Njegove može, ki so bili z njim, je David privedel gor, vsakega moža s svojo družino in prebivali so v mestih Hebróna.
4 Daarna kwamen de mannen van Juda, en zalfden aldaar David tot een koning over het huis van Juda. Toen boodschapten zij David, zeggende: Het zijn de mannen van Jabes in Gilead, die Saul begraven hebben.
Možje iz Juda so prišli in tam mazilili Davida [za] kralja nad Judovo hišo.
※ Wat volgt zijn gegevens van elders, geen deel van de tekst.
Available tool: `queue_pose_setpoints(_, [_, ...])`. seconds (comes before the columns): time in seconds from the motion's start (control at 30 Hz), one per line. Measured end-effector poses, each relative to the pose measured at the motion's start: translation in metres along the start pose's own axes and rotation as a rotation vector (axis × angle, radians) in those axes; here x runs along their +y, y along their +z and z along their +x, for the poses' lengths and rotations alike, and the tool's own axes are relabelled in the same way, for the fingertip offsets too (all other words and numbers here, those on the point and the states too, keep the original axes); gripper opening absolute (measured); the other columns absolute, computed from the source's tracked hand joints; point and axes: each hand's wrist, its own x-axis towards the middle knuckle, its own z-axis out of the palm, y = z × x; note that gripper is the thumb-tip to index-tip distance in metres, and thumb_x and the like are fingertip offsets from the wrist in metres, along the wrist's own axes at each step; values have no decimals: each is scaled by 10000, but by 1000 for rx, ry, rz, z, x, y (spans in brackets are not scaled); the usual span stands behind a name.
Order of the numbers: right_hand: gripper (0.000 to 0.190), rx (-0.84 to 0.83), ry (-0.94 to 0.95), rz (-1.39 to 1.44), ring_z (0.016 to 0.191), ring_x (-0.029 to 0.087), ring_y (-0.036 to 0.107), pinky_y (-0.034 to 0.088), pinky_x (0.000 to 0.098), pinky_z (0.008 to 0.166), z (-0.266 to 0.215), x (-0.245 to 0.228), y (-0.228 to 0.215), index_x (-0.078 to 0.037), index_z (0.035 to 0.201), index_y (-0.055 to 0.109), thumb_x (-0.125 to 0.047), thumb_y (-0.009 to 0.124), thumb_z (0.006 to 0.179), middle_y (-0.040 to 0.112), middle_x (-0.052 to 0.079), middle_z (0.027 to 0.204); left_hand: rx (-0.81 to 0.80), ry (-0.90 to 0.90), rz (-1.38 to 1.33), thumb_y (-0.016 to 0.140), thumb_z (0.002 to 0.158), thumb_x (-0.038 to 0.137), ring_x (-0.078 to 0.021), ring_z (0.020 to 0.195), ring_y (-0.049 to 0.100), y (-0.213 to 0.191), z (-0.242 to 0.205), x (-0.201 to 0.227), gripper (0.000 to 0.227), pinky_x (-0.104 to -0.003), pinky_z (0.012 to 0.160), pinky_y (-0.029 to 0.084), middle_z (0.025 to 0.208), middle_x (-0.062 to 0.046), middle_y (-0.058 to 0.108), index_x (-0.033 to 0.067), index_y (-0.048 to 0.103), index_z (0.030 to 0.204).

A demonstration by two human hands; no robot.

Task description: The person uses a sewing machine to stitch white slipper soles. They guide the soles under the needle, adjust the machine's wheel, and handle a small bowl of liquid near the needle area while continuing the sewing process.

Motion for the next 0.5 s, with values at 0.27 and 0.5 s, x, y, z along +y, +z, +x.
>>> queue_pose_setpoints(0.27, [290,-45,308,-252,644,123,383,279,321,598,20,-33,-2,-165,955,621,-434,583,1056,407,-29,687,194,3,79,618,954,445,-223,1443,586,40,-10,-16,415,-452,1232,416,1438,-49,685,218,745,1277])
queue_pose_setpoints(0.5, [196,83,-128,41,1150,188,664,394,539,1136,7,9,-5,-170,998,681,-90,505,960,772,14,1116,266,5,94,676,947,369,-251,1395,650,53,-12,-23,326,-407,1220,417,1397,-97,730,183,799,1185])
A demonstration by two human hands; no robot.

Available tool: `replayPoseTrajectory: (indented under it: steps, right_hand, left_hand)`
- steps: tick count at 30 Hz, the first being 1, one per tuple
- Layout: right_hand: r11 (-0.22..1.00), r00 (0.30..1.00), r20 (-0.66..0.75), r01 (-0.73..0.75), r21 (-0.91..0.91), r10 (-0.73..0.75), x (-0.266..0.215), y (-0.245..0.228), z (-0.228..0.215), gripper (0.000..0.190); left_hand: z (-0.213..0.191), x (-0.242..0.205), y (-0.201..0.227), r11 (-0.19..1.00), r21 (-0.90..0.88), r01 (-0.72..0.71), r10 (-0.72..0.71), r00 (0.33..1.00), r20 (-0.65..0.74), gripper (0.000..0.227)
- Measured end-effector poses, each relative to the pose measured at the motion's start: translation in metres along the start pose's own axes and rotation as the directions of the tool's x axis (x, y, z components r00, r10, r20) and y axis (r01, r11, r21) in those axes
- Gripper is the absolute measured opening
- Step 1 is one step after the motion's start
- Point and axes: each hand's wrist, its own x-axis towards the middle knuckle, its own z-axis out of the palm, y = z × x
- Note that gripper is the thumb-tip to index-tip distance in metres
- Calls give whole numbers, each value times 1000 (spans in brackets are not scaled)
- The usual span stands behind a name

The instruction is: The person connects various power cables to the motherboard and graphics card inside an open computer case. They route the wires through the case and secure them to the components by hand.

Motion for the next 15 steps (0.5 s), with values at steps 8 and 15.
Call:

In povedali so Davidu, rekoč: » Da so bili možje iz Jabéš Gileáda tisti, ki so pokopali Savla.«
5 Toen zond David boden tot de mannen van Jabes in Gilead, en hij zeide tot hen: Gezegend zijt gij den HEERE, dat gij deze weldadigheid gedaan hebt aan uw heer, aan Saul, en hebt hem begraven.
David je poslal poslance k ljudem iz Jabéš Gileáda ter jim rekel: »Blagoslovljeni bodite od Gospoda, da ste izkazali to prijaznost našemu gospodu Savlu in ga pokopali.
6 Zo doe nu de HEERE aan u weldadigheid en trouw! En ik ook, ik zal aan u dit goede doen, dewijl gij deze zaak gedaan hebt.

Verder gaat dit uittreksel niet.